WORK INSTRUCTIONS:
Please return every line of the listing. Keep each one exact.

DATA SEGMENT:

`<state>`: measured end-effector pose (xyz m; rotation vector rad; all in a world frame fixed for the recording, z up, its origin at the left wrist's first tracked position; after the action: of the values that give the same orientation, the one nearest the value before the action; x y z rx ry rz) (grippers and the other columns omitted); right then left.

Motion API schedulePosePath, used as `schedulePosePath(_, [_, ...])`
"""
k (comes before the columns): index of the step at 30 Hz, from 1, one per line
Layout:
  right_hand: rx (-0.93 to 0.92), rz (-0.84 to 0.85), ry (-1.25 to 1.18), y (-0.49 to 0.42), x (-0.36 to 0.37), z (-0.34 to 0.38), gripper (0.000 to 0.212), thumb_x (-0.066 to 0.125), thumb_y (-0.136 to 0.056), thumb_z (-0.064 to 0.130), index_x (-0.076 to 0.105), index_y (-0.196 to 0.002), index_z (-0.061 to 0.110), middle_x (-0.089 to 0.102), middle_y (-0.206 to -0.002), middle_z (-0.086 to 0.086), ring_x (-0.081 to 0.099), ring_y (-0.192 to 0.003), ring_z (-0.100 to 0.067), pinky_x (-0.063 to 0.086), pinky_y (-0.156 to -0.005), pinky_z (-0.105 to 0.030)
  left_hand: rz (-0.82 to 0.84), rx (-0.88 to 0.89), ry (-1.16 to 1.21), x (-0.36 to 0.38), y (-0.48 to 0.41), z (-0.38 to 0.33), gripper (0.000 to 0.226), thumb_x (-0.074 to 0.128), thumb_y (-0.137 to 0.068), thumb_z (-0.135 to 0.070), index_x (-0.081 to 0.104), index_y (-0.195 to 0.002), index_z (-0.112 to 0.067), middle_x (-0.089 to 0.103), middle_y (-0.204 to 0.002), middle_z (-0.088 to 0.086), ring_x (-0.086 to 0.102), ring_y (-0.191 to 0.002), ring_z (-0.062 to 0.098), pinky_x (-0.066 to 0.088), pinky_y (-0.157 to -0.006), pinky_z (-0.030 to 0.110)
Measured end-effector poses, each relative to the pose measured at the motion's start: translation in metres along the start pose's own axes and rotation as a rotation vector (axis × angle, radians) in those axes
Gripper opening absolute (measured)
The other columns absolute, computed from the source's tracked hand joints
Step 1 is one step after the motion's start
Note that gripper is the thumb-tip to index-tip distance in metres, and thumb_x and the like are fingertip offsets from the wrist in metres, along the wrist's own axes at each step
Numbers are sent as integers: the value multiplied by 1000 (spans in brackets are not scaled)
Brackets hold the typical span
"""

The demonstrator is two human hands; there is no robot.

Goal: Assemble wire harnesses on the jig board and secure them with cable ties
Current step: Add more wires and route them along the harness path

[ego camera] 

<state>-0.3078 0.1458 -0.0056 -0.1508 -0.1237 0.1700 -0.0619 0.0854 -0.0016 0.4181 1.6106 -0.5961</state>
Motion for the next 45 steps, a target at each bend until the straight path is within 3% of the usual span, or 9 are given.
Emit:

OUTPUT OF THE EXERCISE:
`<state>`: measured end-effector pose (xyz m; rotation vector rad; all in a world frame fixed for the recording, z up, its origin at the left wrist's first tracked position; after the action: of the values that give the same orientation, the one nearest the value before the action; x y z rx ry rz) (grippers and the other columns omitted); right then left.

Motion API schedulePosePath, used as `schedulePosePath(_, [_, ...])`
"""
k (comes before the columns): index of the step at 30 Hz, from 1, one per line
Layout:
  right_hand: rx (-0.93 to 0.92), rz (-0.84 to 0.85), ry (-1.25 to 1.18), y (-0.49 to 0.42), x (-0.36 to 0.37), z (-0.34 to 0.38), gripper (0.000 to 0.212), thumb_x (-0.066 to 0.125), thumb_y (-0.136 to 0.056), thumb_z (-0.064 to 0.130), index_x (-0.076 to 0.105), index_y (-0.196 to 0.002), index_z (-0.061 to 0.110), middle_x (-0.089 to 0.102), middle_y (-0.206 to -0.002), middle_z (-0.086 to 0.086), ring_x (-0.081 to 0.099), ring_y (-0.192 to 0.003), ring_z (-0.100 to 0.067), pinky_x (-0.063 to 0.086), pinky_y (-0.156 to -0.005), pinky_z (-0.105 to 0.030)
  left_hand: rz (-0.82 to 0.84), rx (-0.88 to 0.89), ry (-1.16 to 1.21), x (-0.36 to 0.38), y (-0.48 to 0.41), z (-0.38 to 0.33), gripper (0.000 to 0.226), thumb_x (-0.074 to 0.128), thumb_y (-0.137 to 0.068), thumb_z (-0.135 to 0.070), index_x (-0.081 to 0.104), index_y (-0.195 to 0.002), index_z (-0.112 to 0.067), middle_x (-0.089 to 0.103), middle_y (-0.204 to 0.002), middle_z (-0.088 to 0.086), ring_x (-0.086 to 0.102), ring_y (-0.191 to 0.002), ring_z (-0.062 to 0.098), pinky_x (-0.066 to 0.088), pinky_y (-0.157 to -0.006), pinky_z (-0.030 to 0.110)
Measured end-effector poses, each relative to the pose measured at the motion's start: translation in metres along the start pose's own axes and rotation as a rotation vector (axis × angle, radians) in those axes
Gripper opening absolute (measured)
The other columns absolute, computed from the source's tracked hand joints
Step 1 is one step after the motion's start
Note that gripper is the thumb-tip to index-tip distance in metres, and thumb_x and the like are fingertip offsets from the wrist in metres, along the wrist's own axes at each step
Numbers are sent as integers: the value multiplied by 1000 (spans in brackets are not scaled)
Brackets hold the typical span
"""

The demonstrator is two human hands; there is no robot.

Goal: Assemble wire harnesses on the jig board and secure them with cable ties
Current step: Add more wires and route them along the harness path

[ego camera] 

<state>-0.3078 0.1458 -0.0056 -0.1508 -0.1237 0.1700 -0.0619 0.0854 -0.0016 0.4181 1.6106 -0.5961</state>
Motion for the next 45 steps, a target at each bend until the straight path is within 3% of the usual span, or 9 are given.
Emit:

The exercise has no further content.